SOURCE MATERIAL:
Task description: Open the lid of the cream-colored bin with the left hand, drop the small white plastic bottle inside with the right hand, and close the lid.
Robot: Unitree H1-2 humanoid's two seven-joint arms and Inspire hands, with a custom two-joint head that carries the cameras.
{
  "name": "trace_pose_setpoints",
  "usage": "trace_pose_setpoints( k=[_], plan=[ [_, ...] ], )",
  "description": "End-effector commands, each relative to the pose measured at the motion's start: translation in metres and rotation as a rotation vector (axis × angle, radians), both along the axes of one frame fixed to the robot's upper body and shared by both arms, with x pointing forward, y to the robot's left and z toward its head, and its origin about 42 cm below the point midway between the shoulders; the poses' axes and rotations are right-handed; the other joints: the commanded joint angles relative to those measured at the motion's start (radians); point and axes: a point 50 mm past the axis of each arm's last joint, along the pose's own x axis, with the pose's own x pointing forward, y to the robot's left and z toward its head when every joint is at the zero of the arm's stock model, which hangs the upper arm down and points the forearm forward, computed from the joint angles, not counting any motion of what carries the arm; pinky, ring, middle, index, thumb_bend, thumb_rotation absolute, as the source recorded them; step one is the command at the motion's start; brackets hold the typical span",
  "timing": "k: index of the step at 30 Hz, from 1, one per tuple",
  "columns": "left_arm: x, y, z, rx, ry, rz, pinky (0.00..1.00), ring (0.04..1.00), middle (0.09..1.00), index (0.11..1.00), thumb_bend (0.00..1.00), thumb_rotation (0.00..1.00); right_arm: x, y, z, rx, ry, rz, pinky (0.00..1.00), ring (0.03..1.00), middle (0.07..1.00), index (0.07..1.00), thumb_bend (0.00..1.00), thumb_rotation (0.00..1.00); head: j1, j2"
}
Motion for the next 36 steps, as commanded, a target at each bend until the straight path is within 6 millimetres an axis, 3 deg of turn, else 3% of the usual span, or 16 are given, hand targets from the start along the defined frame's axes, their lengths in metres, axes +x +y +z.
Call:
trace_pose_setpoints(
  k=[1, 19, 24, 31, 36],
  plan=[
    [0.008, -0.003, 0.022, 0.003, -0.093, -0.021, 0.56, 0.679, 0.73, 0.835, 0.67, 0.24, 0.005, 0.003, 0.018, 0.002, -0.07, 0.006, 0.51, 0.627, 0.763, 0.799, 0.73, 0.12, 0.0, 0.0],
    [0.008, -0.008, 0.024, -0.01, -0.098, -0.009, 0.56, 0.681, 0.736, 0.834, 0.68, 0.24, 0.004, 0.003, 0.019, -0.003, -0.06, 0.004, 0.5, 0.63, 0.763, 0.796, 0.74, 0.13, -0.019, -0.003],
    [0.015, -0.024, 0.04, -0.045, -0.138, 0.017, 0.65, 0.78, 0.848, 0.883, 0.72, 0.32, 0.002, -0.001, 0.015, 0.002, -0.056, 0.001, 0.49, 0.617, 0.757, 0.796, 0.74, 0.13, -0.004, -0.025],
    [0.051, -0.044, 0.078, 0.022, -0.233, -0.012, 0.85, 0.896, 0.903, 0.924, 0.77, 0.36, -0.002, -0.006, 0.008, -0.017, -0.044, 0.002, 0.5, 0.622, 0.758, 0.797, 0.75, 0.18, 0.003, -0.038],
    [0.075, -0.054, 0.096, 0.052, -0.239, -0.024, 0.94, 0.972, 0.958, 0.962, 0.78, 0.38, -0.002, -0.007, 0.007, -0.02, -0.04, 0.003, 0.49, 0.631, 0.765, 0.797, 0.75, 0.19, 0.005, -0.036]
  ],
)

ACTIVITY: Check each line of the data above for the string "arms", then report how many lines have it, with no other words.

ANSWER FOR THIS EXERCISE: 2